Call for degree for childcare workers
Caring Times, December 2012
The College of Social Work (TCSW) has called for more investment in the residential child care workforce in the light of child protection failings.
In particular, it has recommended that a ‘Foundation Degree’ in working with children and families is set up for all unqualified care staff in children’s homes or those wishing to start on a career in residential child care.
In a briefing to Lord Listowel for a House of Lords debate on residential child care in October, TCSW recommends the introduction of a Foundation Degree as an entry level qualification for working in residential child care.
It would be equivalent to the first year of the Social Work Degree and aligned with it; so that students who had reached a good standard in the Foundation Degree final assessment and wished immediately, or at some future date, to become social workers might then be eligible for a ‘fast track’ social work honours degree programme.

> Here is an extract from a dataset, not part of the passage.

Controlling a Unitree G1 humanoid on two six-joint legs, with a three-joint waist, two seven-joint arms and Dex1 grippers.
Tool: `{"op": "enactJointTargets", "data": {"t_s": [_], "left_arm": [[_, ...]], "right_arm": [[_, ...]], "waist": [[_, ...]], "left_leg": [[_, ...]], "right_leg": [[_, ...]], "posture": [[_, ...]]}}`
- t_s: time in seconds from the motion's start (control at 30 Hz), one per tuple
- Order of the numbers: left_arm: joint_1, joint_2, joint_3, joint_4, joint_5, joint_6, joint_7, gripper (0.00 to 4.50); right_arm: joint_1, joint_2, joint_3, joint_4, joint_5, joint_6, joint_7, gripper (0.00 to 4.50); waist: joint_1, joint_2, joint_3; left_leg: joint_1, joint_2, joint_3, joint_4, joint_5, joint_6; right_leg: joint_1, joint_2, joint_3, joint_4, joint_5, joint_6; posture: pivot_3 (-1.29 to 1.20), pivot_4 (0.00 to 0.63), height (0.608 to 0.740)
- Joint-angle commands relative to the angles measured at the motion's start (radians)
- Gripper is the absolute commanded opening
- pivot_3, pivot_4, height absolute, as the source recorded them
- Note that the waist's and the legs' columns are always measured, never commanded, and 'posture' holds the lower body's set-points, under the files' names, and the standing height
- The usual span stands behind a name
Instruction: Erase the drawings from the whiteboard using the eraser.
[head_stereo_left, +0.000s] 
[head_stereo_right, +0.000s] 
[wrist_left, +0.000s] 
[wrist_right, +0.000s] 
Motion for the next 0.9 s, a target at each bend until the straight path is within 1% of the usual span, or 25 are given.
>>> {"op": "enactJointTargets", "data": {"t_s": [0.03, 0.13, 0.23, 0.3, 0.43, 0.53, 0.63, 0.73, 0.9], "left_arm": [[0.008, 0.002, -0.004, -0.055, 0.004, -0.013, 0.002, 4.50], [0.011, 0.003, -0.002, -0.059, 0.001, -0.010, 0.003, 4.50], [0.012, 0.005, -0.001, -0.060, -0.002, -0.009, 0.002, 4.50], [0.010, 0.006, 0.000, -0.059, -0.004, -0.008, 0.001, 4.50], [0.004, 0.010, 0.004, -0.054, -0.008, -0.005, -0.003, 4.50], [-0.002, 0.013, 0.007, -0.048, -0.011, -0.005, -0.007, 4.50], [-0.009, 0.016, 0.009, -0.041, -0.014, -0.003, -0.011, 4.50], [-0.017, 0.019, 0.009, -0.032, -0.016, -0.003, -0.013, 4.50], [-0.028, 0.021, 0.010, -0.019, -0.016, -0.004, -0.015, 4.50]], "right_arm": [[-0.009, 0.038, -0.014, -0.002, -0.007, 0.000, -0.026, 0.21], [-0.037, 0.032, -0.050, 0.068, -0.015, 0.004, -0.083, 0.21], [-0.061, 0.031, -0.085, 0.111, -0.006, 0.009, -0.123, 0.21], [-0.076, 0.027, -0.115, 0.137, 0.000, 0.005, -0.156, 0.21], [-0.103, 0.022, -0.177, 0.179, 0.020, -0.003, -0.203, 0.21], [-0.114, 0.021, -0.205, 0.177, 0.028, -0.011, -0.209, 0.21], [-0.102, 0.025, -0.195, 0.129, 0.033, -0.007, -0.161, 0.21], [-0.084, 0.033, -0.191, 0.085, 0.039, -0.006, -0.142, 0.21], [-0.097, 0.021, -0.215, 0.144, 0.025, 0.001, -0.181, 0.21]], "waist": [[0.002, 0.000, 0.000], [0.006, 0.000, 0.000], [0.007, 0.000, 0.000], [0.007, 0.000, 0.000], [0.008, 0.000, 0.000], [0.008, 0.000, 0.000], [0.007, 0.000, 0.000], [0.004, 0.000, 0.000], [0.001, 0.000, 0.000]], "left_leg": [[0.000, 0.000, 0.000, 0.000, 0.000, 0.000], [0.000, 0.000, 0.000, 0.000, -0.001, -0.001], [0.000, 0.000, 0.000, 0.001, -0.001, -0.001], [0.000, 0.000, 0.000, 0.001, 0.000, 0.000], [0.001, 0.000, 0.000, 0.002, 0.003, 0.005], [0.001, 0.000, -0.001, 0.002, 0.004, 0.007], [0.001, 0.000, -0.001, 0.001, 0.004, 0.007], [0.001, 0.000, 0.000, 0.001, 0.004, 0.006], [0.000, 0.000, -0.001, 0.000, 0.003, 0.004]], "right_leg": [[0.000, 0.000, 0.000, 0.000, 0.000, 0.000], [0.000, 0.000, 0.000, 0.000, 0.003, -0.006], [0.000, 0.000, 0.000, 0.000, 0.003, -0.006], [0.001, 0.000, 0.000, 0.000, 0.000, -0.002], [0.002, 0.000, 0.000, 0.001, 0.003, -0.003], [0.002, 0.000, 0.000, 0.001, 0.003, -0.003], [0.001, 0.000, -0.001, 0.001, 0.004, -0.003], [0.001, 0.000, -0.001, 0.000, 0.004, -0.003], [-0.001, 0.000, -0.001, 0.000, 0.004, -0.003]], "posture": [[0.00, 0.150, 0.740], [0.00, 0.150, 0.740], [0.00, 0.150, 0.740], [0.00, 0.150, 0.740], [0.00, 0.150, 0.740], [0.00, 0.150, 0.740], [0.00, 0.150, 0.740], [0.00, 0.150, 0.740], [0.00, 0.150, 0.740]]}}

Foundation Degree qualifiers not wishing to become social workers would enter the residential child care sector and have career progression in that work based on a solid foundation of knowledge, values and skills.
The ‘accelerated report’ by the Deputy Children’s Commissioner, published in July, raised serious concerns about the sexual exploitation of children in residential care. In the briefing, TCSW says that invariably the most damaged children and young people, many of whom have been abused or neglected, are placed in children’s homes where staff are all too often unsupported and poorly trained. It laments the fact that previous calls for more social work involvement in children’s homes, such as that in the Waterhouse inquiry report on North Wales children’s homes in 2000, are still far from being realised in practice.
“Training is a major issue,” said Professor June Thoburn, a member of TCSW’s Policy Development Group.
“It is unacceptable that, in England, no minimum qualifications are required for the role of residential child care worker and it is assumed that they will train on the job.
“The Foundation Degree would be part of career progression into social work, for those who chose it. And for those seeking a career in residential child care the curriculum would aim to equip them with a knowledge of child development and the impact of separation, loss, abuse and neglect, as well as relevant legislation, mental health, and the effect of poverty and environmental deprivation.”